What you produce should be every line from the data that includes "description".

_____

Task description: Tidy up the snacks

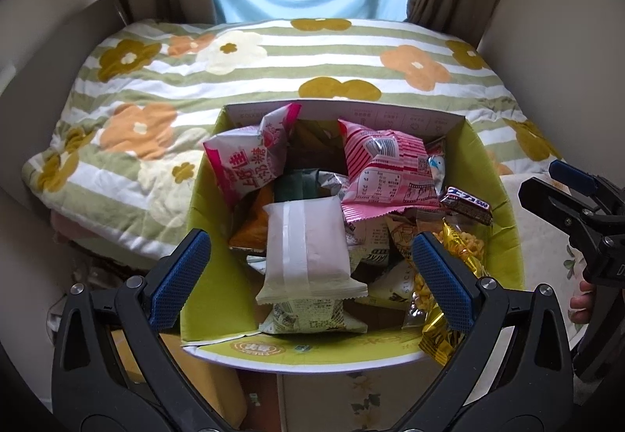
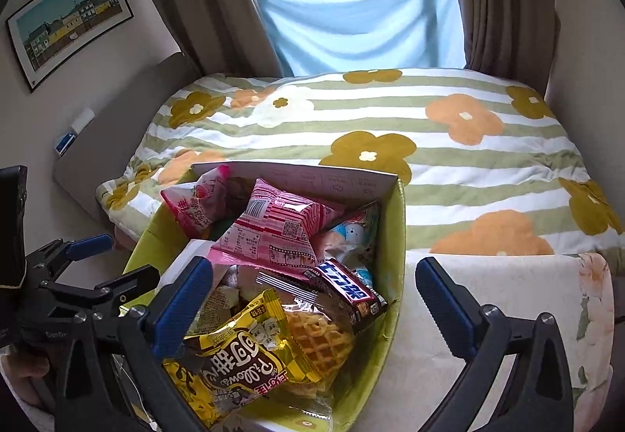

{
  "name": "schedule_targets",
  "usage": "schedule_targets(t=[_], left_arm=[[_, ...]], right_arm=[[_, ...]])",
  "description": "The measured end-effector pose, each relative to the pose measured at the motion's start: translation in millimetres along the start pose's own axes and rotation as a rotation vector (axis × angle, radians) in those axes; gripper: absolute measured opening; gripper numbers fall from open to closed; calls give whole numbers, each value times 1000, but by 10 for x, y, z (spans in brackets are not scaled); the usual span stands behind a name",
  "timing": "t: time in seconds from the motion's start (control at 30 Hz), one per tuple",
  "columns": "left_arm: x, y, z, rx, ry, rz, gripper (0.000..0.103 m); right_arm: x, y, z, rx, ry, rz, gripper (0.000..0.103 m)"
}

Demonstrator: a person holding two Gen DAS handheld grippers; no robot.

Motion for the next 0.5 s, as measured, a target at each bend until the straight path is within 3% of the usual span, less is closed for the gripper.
schedule_targets(t=[0.27, 0.5], left_arm=[[-82, 295, -136, 23, -27, -65, 103], [-1, 987, -465, 26, -12, -206, 103]], right_arm=[[-1, 308, -24, 42, -21, -43, 103], [-3, 951, -105, 73, -2, -154, 103]])
Point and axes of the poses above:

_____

## SOLUTION BELOW:
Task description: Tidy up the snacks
  "description": "The measured end-effector pose, each relative to the pose measured at the motion's start: translation in millimetres along the start pose's own axes and rotation as a rotation vector (axis × angle, radians) in those axes; gripper: absolute measured opening; gripper numbers fall from open to closed; calls give whole numbers, each value times 1000, but by 10 for x, y, z (spans in brackets are not scaled); the usual span stands behind a name",

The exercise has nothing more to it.